French Prisoners Going into the City to Make Purchases.

They have a newspaper printed in Ruhleben. The German authorities do not allow these papers to be sent out of the camp, but I was lucky enough to have seen one of them. An English girl I knew in Berlin got one of them from the German wife of a Ruhleben prisoner. I had to swear that while I was in Germany I would never tell I had seen it. It was a very neat little sheet with stories, poems and advertisements—no news. The advertisements were for the different shops and stores in Ruhleben. Some of the men interned there carry on trades, and I saw advertisements for printing, clothes-pressing and tailoring.

At Ruhleben they have what they call their "university," and here they have classes in languages, art and science, and for the colored prisoners they have the common school branches. All these benefits were not gotten up by the Germans, but by the prisoners themselves. The men are allowed to spend only a certain amount of money each month, which keeps down the gambling, but they are allowed to buy what furniture they wish.

Englishmen on Their Way to Ruhleben, November, 1915.

A great cry has been raised against the small amount of food given the prisoners at Ruhleben. I heard from all sides that this was true, and that in winter they have very little coal. But Germany can't give her prisoners much—she can't give even her own people much. What they have to give the Russian prisoners is a mystery—perhaps just enough to exist on.

A Popular French Prisoner in Germany.

When I was in Germany, an English preacher was invited to come over from England and inspect the Ruhleben camp. He was met at the German frontier by a German officer and escorted direct to Ruhleben. He spent one week in the camp, living the same life the English prisoners live. He was allowed to bring messages to the men and to take messages from the men back to England—censored of course. There were rumors around Berlin about him, but there was nothing in the German papers. I read his report in the London Times after he got back to England. He said that the men were comfortable and that they had an intellectual life, but he added that the men surely needed the food packages sent from England and that they received the packages sent.

One day the first summer I was in Berlin, I was in Wertheim's department store. I saw a great many people gathered around the sporting-goods counter. When I asked what was the matter I was told that the two men in civilian clothes were Englishmen from Ruhleben, and that they had come to Berlin to buy a tennis racket. They were accompanied by a German sergeant. The Englishmen seemed to be enjoying themselves and they took a long time to select the rackets.

French Prisoners at Work.

This spring they left a number of men out of Ruhleben. These men wanted to work. One day I was standing in my boarding-house hall talking to the landlady, when a fine-looking young man came up and asked for a room. He spoke very good German, but I could see that he was a foreigner. Before she showed him the room he asked what kind of boarders she had, and she said, mostly German officers. "Then there is no use for me to look at the room," he answered, "I am an enemy foreigner, and maybe it would not be pleasant." "Oh, it would be all right," said the eager landlady, "all you would have to do would be to report to the police." "Oh, yes, I know," answered the man, "I am sehr bekannt (well known) to the police. I am an Englishman."
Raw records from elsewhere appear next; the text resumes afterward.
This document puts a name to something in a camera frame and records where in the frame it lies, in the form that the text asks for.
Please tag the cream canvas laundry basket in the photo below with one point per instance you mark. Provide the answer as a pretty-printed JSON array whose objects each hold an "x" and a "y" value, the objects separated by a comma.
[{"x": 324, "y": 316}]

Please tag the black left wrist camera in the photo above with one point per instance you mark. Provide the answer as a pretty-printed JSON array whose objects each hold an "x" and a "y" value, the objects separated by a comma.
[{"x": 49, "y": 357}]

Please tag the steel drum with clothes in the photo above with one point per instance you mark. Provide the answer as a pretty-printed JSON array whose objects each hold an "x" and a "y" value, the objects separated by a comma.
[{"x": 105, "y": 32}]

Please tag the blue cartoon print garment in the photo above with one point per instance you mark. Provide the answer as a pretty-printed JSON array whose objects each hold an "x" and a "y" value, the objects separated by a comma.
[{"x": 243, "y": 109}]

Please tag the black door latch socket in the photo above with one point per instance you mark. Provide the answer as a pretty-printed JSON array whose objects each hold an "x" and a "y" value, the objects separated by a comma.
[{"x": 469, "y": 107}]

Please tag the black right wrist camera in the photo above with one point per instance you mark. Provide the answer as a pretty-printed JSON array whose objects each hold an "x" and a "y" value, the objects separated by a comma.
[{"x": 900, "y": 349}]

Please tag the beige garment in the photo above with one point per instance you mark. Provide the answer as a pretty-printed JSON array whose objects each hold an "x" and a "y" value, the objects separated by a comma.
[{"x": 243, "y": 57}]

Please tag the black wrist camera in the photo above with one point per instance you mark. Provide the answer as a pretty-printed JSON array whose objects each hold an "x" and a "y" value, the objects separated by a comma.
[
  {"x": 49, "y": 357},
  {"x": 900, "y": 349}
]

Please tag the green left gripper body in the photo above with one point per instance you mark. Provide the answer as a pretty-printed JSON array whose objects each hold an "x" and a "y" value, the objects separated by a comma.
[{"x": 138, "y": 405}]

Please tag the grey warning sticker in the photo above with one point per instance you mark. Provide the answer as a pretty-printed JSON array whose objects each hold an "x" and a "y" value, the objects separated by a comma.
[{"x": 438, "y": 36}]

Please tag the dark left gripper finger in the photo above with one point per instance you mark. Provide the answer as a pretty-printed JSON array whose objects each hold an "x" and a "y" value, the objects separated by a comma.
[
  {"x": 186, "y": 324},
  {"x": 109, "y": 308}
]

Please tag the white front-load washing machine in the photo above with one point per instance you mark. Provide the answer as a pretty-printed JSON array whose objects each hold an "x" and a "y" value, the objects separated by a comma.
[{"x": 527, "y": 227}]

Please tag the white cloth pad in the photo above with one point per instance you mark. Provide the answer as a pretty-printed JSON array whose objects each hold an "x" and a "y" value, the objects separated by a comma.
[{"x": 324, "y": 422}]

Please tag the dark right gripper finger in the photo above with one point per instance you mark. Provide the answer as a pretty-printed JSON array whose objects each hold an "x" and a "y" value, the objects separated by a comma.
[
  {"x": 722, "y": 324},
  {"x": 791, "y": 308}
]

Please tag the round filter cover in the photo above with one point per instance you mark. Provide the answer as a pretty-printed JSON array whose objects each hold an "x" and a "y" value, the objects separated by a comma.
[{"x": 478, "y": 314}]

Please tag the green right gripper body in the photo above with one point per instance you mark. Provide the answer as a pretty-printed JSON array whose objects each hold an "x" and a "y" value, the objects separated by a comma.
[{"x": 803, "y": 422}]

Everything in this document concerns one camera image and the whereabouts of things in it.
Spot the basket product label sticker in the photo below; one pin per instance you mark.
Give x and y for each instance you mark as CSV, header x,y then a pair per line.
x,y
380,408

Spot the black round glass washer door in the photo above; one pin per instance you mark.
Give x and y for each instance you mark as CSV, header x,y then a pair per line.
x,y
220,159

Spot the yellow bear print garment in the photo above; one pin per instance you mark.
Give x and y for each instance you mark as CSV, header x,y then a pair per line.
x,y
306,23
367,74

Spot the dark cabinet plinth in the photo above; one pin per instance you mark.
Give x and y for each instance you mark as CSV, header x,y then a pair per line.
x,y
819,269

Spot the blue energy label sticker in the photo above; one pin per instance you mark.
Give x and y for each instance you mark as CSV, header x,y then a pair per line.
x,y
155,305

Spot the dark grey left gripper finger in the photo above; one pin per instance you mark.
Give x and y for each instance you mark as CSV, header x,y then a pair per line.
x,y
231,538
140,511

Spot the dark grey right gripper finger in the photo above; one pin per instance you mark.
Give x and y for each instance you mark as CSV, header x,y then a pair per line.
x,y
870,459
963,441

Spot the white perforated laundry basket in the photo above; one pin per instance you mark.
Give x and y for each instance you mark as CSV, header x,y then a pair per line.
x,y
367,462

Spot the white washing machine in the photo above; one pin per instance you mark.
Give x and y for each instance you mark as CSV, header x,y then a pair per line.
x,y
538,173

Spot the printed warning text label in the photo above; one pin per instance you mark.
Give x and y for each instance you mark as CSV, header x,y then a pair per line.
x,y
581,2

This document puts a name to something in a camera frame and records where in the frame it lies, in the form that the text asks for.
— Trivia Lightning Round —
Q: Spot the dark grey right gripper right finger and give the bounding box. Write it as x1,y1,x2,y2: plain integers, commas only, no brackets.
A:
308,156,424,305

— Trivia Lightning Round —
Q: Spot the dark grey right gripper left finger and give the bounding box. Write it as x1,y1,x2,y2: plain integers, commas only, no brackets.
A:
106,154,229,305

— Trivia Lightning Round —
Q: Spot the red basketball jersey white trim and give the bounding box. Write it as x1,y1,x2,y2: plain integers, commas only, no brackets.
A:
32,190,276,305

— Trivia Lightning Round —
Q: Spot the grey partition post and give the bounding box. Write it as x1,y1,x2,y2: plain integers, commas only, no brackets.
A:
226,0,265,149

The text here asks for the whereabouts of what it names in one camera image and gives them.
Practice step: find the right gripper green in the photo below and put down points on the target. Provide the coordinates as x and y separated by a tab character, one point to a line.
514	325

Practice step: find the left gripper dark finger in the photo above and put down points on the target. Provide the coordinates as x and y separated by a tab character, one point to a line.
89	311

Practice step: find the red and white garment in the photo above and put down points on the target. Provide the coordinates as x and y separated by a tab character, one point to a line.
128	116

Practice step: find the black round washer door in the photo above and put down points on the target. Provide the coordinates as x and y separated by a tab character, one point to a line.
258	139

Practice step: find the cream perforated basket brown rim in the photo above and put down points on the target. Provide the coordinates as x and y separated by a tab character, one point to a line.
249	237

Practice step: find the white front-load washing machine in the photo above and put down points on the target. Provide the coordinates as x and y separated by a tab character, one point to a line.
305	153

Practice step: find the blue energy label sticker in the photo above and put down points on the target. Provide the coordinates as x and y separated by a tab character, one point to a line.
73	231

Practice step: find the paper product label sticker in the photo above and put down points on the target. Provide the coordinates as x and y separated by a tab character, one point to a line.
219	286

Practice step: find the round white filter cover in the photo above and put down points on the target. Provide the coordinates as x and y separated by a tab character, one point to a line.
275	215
Every prison camp has religious services according to the religion of the prisoners. Prince Max of Saxony likes to preach, and he goes around preaching to the Russian prisoners in Russian. At Wunsdorf and Zossen they have mosques where the Mohammedan prisoners can hold their services.
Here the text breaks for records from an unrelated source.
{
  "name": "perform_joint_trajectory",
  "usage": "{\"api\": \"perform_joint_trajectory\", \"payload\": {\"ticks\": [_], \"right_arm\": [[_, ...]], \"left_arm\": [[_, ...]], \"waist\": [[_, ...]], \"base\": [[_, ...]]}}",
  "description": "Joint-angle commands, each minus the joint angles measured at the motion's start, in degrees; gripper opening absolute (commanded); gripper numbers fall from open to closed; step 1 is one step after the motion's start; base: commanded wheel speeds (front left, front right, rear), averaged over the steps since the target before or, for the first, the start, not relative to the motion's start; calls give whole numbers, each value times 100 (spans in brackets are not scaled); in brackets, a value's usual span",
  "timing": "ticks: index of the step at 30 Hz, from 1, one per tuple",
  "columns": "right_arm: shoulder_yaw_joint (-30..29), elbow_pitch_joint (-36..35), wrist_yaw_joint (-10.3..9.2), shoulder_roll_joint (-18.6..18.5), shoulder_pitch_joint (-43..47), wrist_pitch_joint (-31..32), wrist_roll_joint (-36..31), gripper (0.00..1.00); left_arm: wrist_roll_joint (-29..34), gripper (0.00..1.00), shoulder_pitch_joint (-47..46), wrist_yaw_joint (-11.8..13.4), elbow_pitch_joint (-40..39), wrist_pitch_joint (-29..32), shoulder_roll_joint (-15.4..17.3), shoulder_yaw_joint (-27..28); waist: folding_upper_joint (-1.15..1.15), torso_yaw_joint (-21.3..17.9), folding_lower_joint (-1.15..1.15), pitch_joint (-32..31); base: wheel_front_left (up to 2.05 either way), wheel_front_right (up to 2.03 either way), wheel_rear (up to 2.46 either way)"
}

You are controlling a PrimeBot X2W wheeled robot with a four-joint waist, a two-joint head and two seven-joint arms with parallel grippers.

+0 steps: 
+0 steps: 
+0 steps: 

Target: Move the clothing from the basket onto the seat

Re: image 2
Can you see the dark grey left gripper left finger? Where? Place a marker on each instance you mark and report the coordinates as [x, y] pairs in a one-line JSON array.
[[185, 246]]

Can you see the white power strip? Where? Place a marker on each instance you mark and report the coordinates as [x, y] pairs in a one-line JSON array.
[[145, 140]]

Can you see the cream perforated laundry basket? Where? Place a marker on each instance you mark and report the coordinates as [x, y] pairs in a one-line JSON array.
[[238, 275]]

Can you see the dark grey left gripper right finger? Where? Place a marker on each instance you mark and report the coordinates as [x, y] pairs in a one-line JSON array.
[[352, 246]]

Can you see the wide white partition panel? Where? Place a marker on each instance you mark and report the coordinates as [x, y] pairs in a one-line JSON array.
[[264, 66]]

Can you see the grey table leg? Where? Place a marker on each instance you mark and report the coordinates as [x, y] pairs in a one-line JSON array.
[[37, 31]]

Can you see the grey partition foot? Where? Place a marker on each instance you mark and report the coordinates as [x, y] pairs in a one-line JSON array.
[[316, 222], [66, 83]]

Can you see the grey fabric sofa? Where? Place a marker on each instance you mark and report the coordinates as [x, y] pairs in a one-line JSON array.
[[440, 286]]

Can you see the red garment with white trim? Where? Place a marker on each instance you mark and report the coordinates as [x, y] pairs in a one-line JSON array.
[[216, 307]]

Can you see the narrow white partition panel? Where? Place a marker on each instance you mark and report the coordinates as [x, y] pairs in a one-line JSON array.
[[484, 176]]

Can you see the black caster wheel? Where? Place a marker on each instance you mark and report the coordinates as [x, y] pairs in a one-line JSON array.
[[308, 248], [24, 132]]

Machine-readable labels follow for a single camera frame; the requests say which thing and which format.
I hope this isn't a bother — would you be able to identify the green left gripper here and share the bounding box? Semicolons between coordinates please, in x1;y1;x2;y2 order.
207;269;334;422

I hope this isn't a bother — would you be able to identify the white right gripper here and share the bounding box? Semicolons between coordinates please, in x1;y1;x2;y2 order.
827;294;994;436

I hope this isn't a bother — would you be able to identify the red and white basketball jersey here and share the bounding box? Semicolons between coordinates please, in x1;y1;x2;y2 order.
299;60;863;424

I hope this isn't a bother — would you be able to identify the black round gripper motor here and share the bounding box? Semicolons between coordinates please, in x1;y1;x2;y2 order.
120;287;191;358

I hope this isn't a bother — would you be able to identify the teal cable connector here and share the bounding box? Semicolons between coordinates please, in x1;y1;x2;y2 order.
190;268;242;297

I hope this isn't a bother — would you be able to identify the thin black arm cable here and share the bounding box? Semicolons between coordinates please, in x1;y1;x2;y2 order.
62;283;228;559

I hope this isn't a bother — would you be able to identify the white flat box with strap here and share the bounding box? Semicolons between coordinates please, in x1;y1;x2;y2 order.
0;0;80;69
Some of the officers' camps are at Klausthal and Wildemann in the Harz, at Cologne, and at Mainz. They have much better quarters than the common soldiers. In some cases they have separate rooms, and the meals are better and are served in better style. They are even said to have napkins. The officers never work for the Germans, but I have seen pictures of them knitting and doing fancy work.

The youngest prisoners are some little Russian boys from twelve to fourteen years of age. These children were used as messenger boys to the Russian officers and employed around the camp kitchens. In the camps they are given a lesson in German every day.